И вот живу теперь одна и думаю только об этом. Я словно обокрала нас обоих, обделила любовью и его, и себя. А ведь я всю жизнь хотела любви… Как же так получилось?
Невестка у меня, Ванина жинка, такая же зараза, как и я. Ваня – вылитый батько. Любит ее, все готов для нее сделать, а она… И я слова не могу ей сказать, бо сама такая же была. Жаль только, что поймет она это слишком поздно.
- Так Вы расскажите ей про себя, про своего мужа, - сказал я женщине. - Все, что мне говорили, расскажите. Может быть, она и поймет.

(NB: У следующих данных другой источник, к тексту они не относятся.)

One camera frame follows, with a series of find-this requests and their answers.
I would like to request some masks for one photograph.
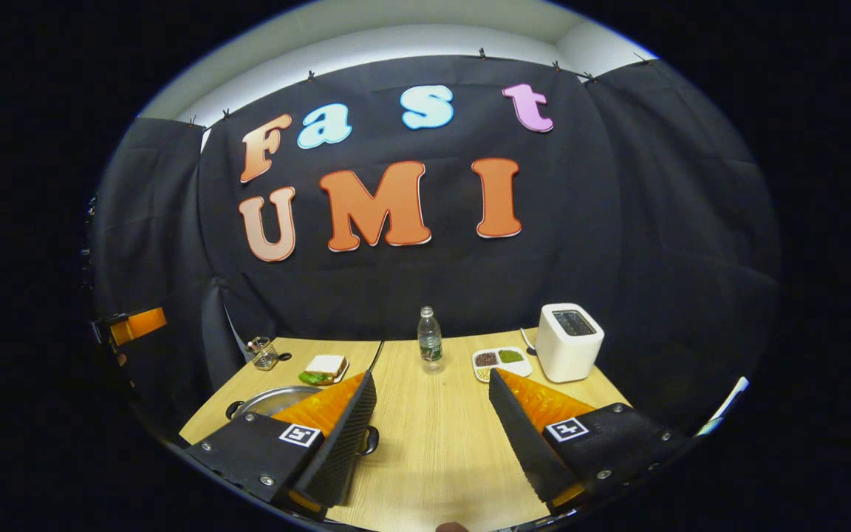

- Да она и слушать меня не станет. А только еще хуже, только поперек все сделает. Люди – они ж такие, что только на своих ошибках учатся, и только потеряв, понимают цену того, что имели.
Она вздохнула.
- Ну, вот и моя станица. Вы уж извините меня, что я заболтала Вас, всю дорогу говорила и говорила без умолку. Извините!
Женщина виновато улыбнулась. Собрала свои вещи, пожелала мне здоровья и счастья, попрощалась и пошла к выходу. Автобус подкатил к остановке на придорожной рыночной площади, и она вышла. Я видел, как моя недавняя попутчица зажмурилась от ослепившего ее солнечного света, прикрыла ладонью глаза, затем огляделась и медленно пошла вдоль дороги.
Следующие полчаса езды до Новороссийска я все время думал о ней. В моей памяти вновь и вновь всплывал ее рассказ. Я с удивлением отметил, что всю дорогу не замечал ни жары, ни липучей духоты, опутавшей автобус, ни медлительного времени. Пять часов пути слились в один миг - миг ее жизни.